Struct/Class passed to CUDA

Apr 24, 2015 at 11:29 AM
Hello,

I'm Sebastian, and I'm new in Cuda coding. I have some problem.
I would Like to work with my classes made in c# in Cuda kernel, but passing class by "copytodevice" is impossible (only non-nullable types...)

So I've changed classes to struct but still i cannot manage to use them in Cuda

my struct in C# looks like this:
   [StructLayout(LayoutKind.Sequential)]
    public struct NodeData
    {
        public int id { get; set; }
        public int2[] e_Id { get; set; } 

        public NodeData(int2[] _e_Id) :this()
        {
            this.e_Id = _e_Id;
        }
    }
in CUDA kernel:
typedef struct NodeData{
    public:
        std::array<int2,8> e_Id; 
        //int2 e_Id[];  <- this not working
        NodeData(std::array<int2, 8> _e_Id) : e_Id(_e_Id)
        {
        }
    }NodeData;
I have array NodeDatList with elements NodeData, which I'm trying to copy to GPU by calling this instruction:
CudaDeviceVariable<NodeData> d_NodeDataList = new CudaDeviceVariable<NodeData>(NodeDatList.Length);
             d_NodeDataList.CopyToDevice(NodeDatList);
I'm getting error that I'm trying to copy object containing none- basis or none-copyable type of data.
So after searching, I'm guessing the problem is with e_Id array inside struct.
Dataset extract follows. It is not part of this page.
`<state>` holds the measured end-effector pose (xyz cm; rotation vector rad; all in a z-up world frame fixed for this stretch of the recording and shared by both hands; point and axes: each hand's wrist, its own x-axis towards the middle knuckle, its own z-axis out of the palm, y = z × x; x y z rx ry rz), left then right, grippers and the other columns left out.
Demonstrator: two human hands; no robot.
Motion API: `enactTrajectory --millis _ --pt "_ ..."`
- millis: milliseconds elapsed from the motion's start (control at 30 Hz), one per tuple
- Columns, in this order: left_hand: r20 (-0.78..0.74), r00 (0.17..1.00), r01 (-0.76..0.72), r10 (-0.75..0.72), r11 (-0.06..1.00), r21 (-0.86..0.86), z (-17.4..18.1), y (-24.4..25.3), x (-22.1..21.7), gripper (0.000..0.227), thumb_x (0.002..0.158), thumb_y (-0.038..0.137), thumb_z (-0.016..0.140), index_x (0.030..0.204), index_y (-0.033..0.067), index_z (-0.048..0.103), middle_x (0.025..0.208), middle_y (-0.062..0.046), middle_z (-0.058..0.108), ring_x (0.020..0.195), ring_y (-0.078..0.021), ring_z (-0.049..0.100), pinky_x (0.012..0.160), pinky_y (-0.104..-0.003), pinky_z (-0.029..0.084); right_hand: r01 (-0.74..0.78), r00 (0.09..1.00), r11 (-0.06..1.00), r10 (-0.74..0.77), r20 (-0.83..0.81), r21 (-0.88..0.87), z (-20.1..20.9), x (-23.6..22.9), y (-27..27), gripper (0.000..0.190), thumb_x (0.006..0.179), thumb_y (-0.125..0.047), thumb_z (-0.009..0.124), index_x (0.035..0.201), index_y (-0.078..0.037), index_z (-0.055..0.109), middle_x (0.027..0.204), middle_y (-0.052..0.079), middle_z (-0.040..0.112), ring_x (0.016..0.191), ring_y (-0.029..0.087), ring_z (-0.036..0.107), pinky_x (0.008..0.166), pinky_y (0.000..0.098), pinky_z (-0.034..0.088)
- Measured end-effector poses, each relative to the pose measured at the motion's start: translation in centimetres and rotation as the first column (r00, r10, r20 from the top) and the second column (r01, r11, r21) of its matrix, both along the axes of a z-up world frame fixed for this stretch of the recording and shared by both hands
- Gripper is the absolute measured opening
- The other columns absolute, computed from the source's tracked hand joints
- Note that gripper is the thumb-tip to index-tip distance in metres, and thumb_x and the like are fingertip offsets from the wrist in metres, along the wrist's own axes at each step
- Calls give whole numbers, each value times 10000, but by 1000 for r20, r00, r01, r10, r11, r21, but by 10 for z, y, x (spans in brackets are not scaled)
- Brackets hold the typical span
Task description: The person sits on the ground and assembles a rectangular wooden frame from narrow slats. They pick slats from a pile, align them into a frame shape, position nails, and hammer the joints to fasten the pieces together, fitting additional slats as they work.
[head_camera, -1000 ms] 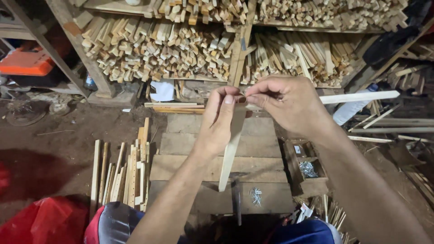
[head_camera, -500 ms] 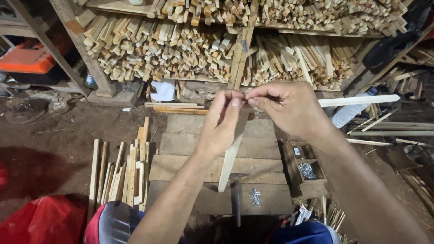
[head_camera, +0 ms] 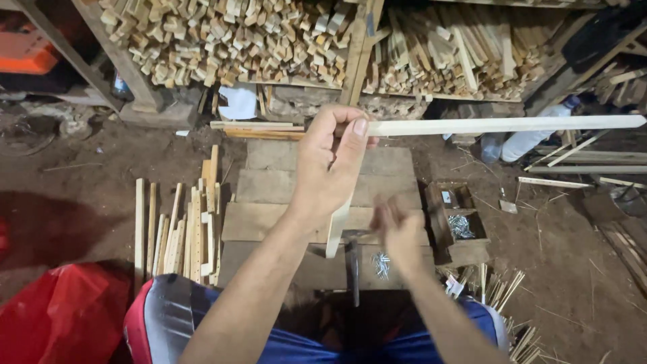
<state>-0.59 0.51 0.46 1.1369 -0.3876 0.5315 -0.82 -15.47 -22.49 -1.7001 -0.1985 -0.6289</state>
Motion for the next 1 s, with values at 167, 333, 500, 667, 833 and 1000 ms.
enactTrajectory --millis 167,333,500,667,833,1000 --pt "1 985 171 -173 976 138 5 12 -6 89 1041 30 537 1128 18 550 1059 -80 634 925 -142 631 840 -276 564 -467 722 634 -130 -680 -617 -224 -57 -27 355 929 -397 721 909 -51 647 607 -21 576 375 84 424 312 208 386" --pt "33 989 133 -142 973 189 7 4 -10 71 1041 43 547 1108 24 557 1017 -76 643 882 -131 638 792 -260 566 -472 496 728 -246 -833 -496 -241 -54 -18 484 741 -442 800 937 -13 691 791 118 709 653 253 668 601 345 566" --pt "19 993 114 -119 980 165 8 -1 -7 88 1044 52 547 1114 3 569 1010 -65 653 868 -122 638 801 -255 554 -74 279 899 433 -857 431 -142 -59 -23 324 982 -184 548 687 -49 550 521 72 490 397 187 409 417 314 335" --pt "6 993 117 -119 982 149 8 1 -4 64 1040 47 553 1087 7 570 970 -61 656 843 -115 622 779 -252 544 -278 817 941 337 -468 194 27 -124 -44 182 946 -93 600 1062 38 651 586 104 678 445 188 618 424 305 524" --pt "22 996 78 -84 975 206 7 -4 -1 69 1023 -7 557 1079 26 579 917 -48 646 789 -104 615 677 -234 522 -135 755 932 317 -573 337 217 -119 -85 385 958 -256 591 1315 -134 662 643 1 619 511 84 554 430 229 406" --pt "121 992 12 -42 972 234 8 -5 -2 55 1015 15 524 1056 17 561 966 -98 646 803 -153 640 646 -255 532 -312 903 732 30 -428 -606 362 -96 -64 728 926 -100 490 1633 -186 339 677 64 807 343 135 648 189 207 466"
There is any way to copy array of arrays ? Another problem is that E_Id are different sizes, but never exceeds 8 elements.
I really don't know what to do. I will appreciate any help.

PS. Sorry for my English.
Coordinator
Apr 24, 2015 at 1:34 PM
Hi,

when you copy around arrays, every element must have the same size without inner pointers pointing to other memory areas. (This is Cuda unrelated and is valid for C and C#.) So you can't copy array of arrays directly.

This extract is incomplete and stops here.